Report, in full, each line of the material below in which the string "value" occurs.

::::::::::

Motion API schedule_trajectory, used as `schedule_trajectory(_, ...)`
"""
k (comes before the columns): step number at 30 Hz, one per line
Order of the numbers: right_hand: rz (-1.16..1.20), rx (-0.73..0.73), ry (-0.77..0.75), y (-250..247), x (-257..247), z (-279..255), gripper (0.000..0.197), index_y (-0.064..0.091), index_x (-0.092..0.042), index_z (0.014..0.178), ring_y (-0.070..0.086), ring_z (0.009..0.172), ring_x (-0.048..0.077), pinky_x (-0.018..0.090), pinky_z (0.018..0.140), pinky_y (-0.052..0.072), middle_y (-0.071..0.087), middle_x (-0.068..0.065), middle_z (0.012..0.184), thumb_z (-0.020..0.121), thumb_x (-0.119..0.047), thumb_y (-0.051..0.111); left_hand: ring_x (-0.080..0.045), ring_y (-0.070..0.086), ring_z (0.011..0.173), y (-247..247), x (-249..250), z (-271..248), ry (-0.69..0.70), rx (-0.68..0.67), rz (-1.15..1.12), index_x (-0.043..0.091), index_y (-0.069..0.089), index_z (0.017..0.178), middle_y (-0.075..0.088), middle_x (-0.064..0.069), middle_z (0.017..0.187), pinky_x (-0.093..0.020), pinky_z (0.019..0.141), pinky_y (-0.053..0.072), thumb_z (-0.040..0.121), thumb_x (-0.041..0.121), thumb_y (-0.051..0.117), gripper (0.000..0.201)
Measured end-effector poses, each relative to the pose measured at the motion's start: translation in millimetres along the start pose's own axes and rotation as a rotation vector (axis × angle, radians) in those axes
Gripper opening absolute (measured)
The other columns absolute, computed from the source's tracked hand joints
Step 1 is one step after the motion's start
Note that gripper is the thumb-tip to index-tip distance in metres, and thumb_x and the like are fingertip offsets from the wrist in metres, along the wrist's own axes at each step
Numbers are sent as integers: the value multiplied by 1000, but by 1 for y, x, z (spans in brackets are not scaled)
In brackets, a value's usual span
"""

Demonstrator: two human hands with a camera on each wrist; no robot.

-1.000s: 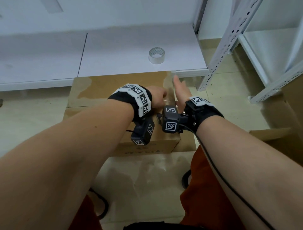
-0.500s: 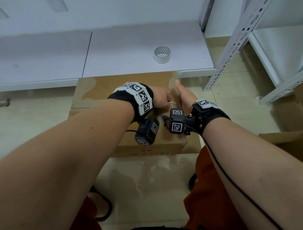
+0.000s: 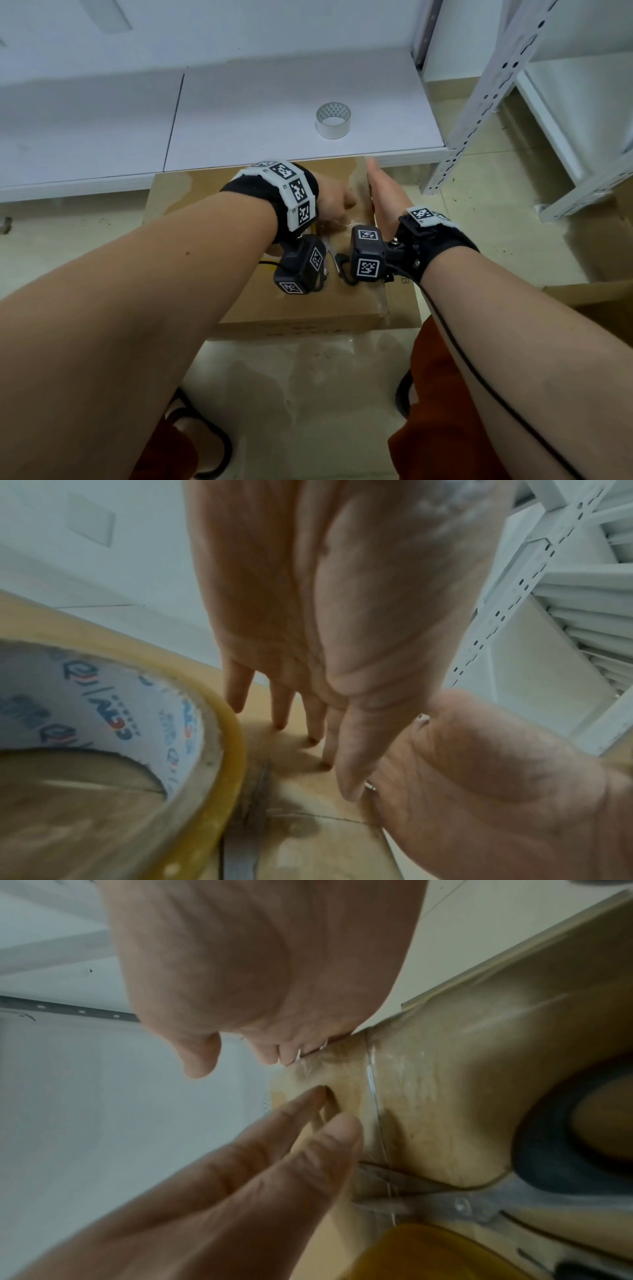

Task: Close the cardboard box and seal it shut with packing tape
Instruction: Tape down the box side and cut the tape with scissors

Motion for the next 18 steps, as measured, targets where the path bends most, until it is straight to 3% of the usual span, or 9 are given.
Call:
schedule_trajectory(2, -12, -27, 40, -1, 1, -3, 119, 49, -26, 137, 57, 119, 26, 49, 105, 40, 53, 6, 139, 39, -94, 58, -23, 25, 144, -2, -4, 3, -12, -6, -16, 16, 26, 152, 23, -5, 159, -37, 117, 22, 101, 29, 47, 56)
schedule_trajectory(4, -7, -55, 74, 5, -1, -17, 98, 51, -21, 135, 63, 110, 29, 50, 100, 46, 60, 11, 130, 60, -86, 55, -22, 26, 143, -4, -8, 6, -32, -14, -43, 19, 24, 152, 23, -2, 159, -37, 117, 22, 100, 31, 49, 59)
schedule_trajectory(6, 10, -46, 101, 9, -4, -31, 76, 53, -17, 131, 67, 103, 32, 51, 95, 50, 64, 15, 122, 79, -73, 46, -23, 39, 136, -3, -10, 10, -45, -52, -95, 18, 23, 152, 23, -2, 159, -37, 113, 31, 98, 29, 52, 62)
schedule_trajectory(8, 36, -62, 112, 8, -2, -31, 66, 58, -16, 126, 67, 103, 33, 51, 95, 50, 66, 16, 118, 88, -67, 40, -25, 53, 124, -4, -9, 12, -48, -86, -140, 16, 21, 153, 23, -5, 159, -37, 106, 41, 97, 25, 56, 66)
schedule_trajectory(10, 74, -115, 93, 10, -7, -35, 61, 60, -17, 122, 65, 105, 31, 49, 99, 46, 66, 15, 118, 92, -64, 35, -27, 44, 133, -7, -9, 13, -54, -77, -123, 14, 20, 153, 12, -5, 161, -41, 110, 37, 97, 27, 55, 67)
schedule_trajectory(12, 50, -47, 42, 7, -18, -37, 49, 50, -27, 125, 57, 112, 25, 42, 105, 39, 58, 11, 126, 94, -62, 33, -26, 33, 141, -9, -12, 15, -48, -51, -96, 14, 18, 154, 5, -2, 162, -41, 115, 29, 98, 27, 53, 67)
schedule_trajectory(14, 48, 65, -52, 0, -27, -34, 67, 30, -23, 147, 37, 135, 23, 42, 113, 28, 36, 6, 150, 94, -62, 34, -24, 29, 143, -7, -16, 19, -42, -63, -103, 16, 17, 154, 5, 0, 162, -39, 117, 26, 99, 27, 51, 65)
schedule_trajectory(16, 70, 19, -90, 5, -32, -28, 78, 22, -24, 151, 26, 143, 20, 43, 116, 22, 24, 1, 157, 88, -67, 39, -21, 20, 146, -7, -20, 20, -40, -80, -117, 19, 19, 153, 7, 2, 162, -37, 118, 20, 100, 27, 49, 62)
schedule_trajectory(18, 125, -73, -26, 11, -25, -22, 79, 38, -20, 145, 46, 132, 25, 47, 111, 34, 45, 7, 146, 83, -69, 46, -19, 10, 148, -9, -22, 21, -39, -69, -93, 20, 21, 153, 7, 2, 162, -35, 118, 12, 101, 29, 47, 60)
Point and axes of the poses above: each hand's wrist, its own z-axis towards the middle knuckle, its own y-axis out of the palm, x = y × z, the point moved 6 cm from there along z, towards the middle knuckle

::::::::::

[Your response]:
Numbers are sent as integers: the value multiplied by 1000, but by 1 for y, x, z (spans in brackets are not scaled)
In brackets, a value's usual span

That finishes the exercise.